Last weekend I was lucky enough to attend Socrates UK 2015, an annual international software craftsmanship gathering set in the scenic surroundings of Farnham, Oxfordshire. If you have not done so, I definitely recommend checkout out this conference, either in England or the other Socrates events taking place across Europe (Germany, Belgium, France ...).
At the time of writing this post I am a software apprentice at Codurance. My 'things to learn' list grows every day. Java fundamentals, SOLID principles, TDD practices, oh wait … some of the new developers on the project are now using Scala... I want to at least be able to understand their code. Terraform has been coming up in a number of discussions... I want to get my head around that. You get the idea right?
Given the volume of learning required, and having limited time available to do it, I was really grateful to Matieu Adsuara from 8th Light, who lead an awesome workshop on Extreme Learning at the Socrates UK event this year.
If you want to get more bang for your buck when you study, then have a shot at this. The method outlined below is adapted from the workshop along with my own additions.
Adopting the user story pattern will help you here. For example:
As a [Student? Experienced developer? Scrum Master?]
I want to [Learn Scala? Learn the Adapter Pattern?]
So that I can [Define your outcome here]
Defining a learning outcome ties all your hard work to something tangible. You can look back at the end of the process and decide whether the outcome was achieved or not and why. There is a great quote from Lewis Carroll's Alice in Wonderland that sums this up nicely.
Cat: Where are you going?
Alice: Which way should I go?
Cat: That depends on where you are going.
Alice: I don’t know.
Cat: Then it doesn’t matter which way you go.
― Lewis Carroll, Alice in Wonderland
Give yourself 30 minutes to learn everything you can about the subject you have chosen. Bear in mind, attempting to learn a language in such a short space of time is perhaps asking a little too much. If your learning objective is substantial, break it down into smaller increments. Rather than learn a whole language in 30 minutes, instead narrow the scope of your learning objective. Perhaps get to grips with a particular library, API or even a few select methods.
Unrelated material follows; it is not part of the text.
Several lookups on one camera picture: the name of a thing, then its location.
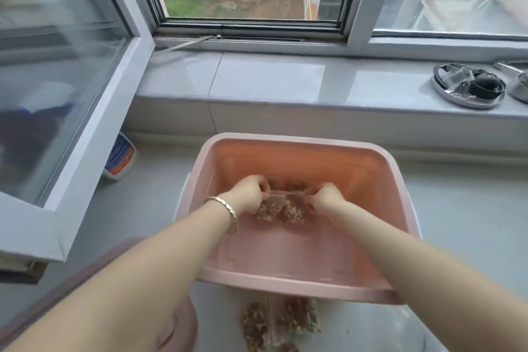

How does time-boxing help? If you are time-poor, you are more likely to find 30 minute slots during your day (e.g. your lunch break, commute, before you go to work etc) to dedicate to study than say, an hour or more. Remember also, that the key to Extreme Learning is quality of learning, not quantity. 30 minutes of intense, uninterrupted high quality study is far better than 1 hour of unfocused, interrupted study (How many times do you catch yourself switching off and checking your emails?). That said, 30 minutes is not a long time. If you set a timer, the pressure of the ticking clock should help you perform that much better.
The time you spend learning needs to result in some sort of output. At the workshop, Mathieu had us present a lightning talk to the group. This is a great option in a work situation - perhaps you can do something with colleagues over a lunch break. If you are flying solo, then a worthy alternative is to create a blog based on your findings.
How does creating an output help? I can’t stress enough this aspect enough. Presenting a talk, a demo or writing a blog will allow you to verbalise your thought processes, help you retain information, and share your new-found knwoledge with other developers. The act of creating an output is advice regularly seen in a lot of self-help and technical books out there (e.g take a look at the The Lean Startup and the recommendation around creating a minimum viable product). The key is not to get too fixated on creating the perfect blog or presentation. Just get something out there, get feedback and improve as required.
If you develop a habit of learning in this way, you will find your abilities should improve over time.